* TASK PROMPT *
Write out the data exactly as given, dropping every picture.

* DATA SECTION *
□ □ □

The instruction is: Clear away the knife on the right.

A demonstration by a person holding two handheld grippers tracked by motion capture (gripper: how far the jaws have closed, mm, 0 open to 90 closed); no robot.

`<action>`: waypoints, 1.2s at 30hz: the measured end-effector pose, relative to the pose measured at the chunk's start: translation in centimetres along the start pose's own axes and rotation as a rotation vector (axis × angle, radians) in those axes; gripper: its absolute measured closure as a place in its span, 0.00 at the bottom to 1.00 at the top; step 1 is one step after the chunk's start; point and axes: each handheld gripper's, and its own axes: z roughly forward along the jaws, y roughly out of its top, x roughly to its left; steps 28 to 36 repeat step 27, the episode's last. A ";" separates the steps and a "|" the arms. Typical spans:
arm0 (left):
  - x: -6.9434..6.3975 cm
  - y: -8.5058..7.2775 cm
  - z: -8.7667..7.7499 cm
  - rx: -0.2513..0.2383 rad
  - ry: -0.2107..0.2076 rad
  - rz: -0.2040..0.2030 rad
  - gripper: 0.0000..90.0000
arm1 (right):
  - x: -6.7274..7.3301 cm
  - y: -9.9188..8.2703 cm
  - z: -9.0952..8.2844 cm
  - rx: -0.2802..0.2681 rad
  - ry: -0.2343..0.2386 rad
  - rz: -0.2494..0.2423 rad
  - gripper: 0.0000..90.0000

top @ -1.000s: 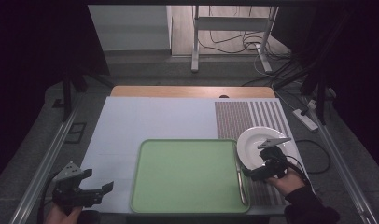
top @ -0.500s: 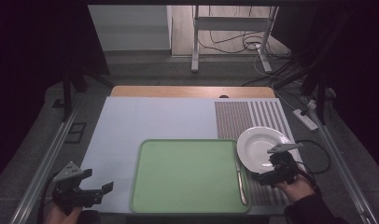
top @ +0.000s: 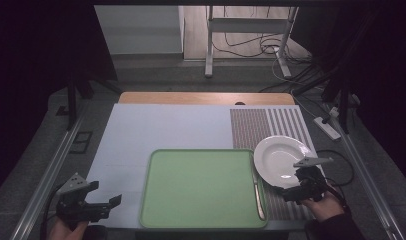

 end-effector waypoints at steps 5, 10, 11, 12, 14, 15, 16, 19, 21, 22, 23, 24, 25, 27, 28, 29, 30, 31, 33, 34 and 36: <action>0.0 0.0 0.0 0.000 0.000 -0.001 0.04 | 0.1 -0.3 -0.5 -0.008 -0.018 -0.001 0.00; 0.0 0.0 0.0 0.000 0.001 -0.002 0.04 | 0.1 -0.6 -1.1 -0.017 -0.033 0.000 0.00; 0.0 0.0 0.0 0.001 0.002 -0.001 0.04 | 0.1 -0.7 -1.2 -0.017 -0.034 0.000 0.00; 0.0 0.0 0.0 0.002 0.003 -0.001 0.04 | 0.1 -0.8 -1.3 -0.022 -0.035 0.003 0.00; 0.0 0.0 0.0 0.003 0.004 -0.002 0.05 | 0.1 -0.9 -1.5 -0.022 -0.042 0.005 0.00; 0.0 0.0 0.0 0.003 0.004 -0.003 0.05 | 0.1 -1.0 -1.6 -0.023 -0.045 0.005 0.00; 0.0 0.0 0.0 0.003 0.005 -0.004 0.05 | 0.2 -1.0 -1.7 -0.022 -0.050 0.006 0.00; 0.0 0.0 0.0 0.003 0.005 -0.005 0.05 | 0.2 -1.3 -2.0 -0.024 -0.057 0.009 0.00; 0.1 0.0 0.0 0.003 0.004 -0.007 0.05 | 0.2 -1.4 -2.2 -0.031 -0.061 0.013 0.00; 0.1 0.0 0.0 0.003 0.004 -0.007 0.05 | 0.2 -1.5 -2.3 -0.032 -0.060 0.015 0.00; 0.1 0.0 0.0 0.003 0.004 -0.007 0.05 | 0.2 -1.5 -2.4 -0.032 -0.061 0.018 0.00; 0.1 0.0 0.0 0.004 0.004 -0.007 0.05 | 0.2 -1.6 -2.4 -0.033 -0.063 0.021 0.00; 0.0 0.0 0.0 0.003 0.003 -0.007 0.05 | 0.2 -1.6 -2.4 -0.034 -0.058 0.023 0.00; 0.0 0.0 0.0 0.003 0.003 -0.007 0.05 | 0.1 -1.6 -2.4 -0.032 -0.060 0.021 0.00; 0.0 0.0 0.0 0.003 0.003 -0.007 0.05 | 0.1 -1.6 -2.4 -0.032 -0.060 0.021 0.00; 0.0 0.0 0.0 0.003 0.003 -0.007 0.05 | 0.1 -1.6 -2.4 -0.032 -0.060 0.021 0.00; 0.0 0.0 0.0 0.003 0.003 -0.007 0.05 | 0.1 -1.6 -2.4 -0.032 -0.060 0.021 0.00; 0.0 0.0 0.0 0.003 0.003 -0.007 0.05 | 0.1 -1.6 -2.4 -0.032 -0.060 0.021 0.00; 0.0 0.0 0.0 0.003 0.003 -0.007 0.05 | 0.1 -1.6 -2.4 -0.032 -0.060 0.021 0.00; 0.0 0.0 0.0 0.003 0.003 -0.007 0.05 | 0.1 -1.6 -2.4 -0.032 -0.060 0.021 0.00; 0.0 0.0 0.0 0.003 0.003 -0.007 0.05 | 0.1 -1.6 -2.4 -0.032 -0.060 0.021 0.00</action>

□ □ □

* TASK OUTPUT *
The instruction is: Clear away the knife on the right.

A demonstration by a person holding two handheld grippers tracked by motion capture (gripper: how far the jaws have closed, mm, 0 open to 90 closed); no robot.

`<action>`: waypoints, 1.2s at 30hz: the measured end-effector pose, relative to the pose measured at the chunk's start: translation in centimetres along the start pose's own axes and rotation as a rotation vector (axis × angle, radians) in those axes; gripper: its absolute measured closure as a place in its span, 0.00 at the bottom to 1.00 at the top; step 1 is one step after the chunk's start; point and axes: each handheld gripper's, and its own axes: z roughly forward along the jaws, y roughly out of its top, x roughly to its left; steps 28 to 36 repeat step 27, the episode's last. A ";" separates the steps and a "|" the arms. Typical spans:
arm0 (left):
  - x: -6.9434..6.3975 cm
  - y: -8.5058..7.2775 cm
  - z: -8.7667..7.7499 cm
  - rx: -0.2513..0.2383 rad
  - ry: -0.2107..0.2076 rad
  - rz: -0.2040..0.2030 rad
  - gripper: 0.0000..90.0000
arm1 (right):
  - x: -6.7274..7.3301 cm
  - y: -9.9188..8.2703 cm
  - z: -9.0952..8.2844 cm
  - rx: -0.2802..0.2681 rad
  - ry: -0.2343..0.2386 rad
  - rz: -0.2494..0.2423 rad
  - gripper: 0.0000..90.0000

top @ -1.000s: 
top @ -0.500s: 
top @ +0.000s: 

 end-effector waypoints at steps 5, 10, 11, 12, 14, 15, 16, 19, 21, 22, 23, 24, 25, 27, 28, 29, 30, 31, 33, 34 and 36: <action>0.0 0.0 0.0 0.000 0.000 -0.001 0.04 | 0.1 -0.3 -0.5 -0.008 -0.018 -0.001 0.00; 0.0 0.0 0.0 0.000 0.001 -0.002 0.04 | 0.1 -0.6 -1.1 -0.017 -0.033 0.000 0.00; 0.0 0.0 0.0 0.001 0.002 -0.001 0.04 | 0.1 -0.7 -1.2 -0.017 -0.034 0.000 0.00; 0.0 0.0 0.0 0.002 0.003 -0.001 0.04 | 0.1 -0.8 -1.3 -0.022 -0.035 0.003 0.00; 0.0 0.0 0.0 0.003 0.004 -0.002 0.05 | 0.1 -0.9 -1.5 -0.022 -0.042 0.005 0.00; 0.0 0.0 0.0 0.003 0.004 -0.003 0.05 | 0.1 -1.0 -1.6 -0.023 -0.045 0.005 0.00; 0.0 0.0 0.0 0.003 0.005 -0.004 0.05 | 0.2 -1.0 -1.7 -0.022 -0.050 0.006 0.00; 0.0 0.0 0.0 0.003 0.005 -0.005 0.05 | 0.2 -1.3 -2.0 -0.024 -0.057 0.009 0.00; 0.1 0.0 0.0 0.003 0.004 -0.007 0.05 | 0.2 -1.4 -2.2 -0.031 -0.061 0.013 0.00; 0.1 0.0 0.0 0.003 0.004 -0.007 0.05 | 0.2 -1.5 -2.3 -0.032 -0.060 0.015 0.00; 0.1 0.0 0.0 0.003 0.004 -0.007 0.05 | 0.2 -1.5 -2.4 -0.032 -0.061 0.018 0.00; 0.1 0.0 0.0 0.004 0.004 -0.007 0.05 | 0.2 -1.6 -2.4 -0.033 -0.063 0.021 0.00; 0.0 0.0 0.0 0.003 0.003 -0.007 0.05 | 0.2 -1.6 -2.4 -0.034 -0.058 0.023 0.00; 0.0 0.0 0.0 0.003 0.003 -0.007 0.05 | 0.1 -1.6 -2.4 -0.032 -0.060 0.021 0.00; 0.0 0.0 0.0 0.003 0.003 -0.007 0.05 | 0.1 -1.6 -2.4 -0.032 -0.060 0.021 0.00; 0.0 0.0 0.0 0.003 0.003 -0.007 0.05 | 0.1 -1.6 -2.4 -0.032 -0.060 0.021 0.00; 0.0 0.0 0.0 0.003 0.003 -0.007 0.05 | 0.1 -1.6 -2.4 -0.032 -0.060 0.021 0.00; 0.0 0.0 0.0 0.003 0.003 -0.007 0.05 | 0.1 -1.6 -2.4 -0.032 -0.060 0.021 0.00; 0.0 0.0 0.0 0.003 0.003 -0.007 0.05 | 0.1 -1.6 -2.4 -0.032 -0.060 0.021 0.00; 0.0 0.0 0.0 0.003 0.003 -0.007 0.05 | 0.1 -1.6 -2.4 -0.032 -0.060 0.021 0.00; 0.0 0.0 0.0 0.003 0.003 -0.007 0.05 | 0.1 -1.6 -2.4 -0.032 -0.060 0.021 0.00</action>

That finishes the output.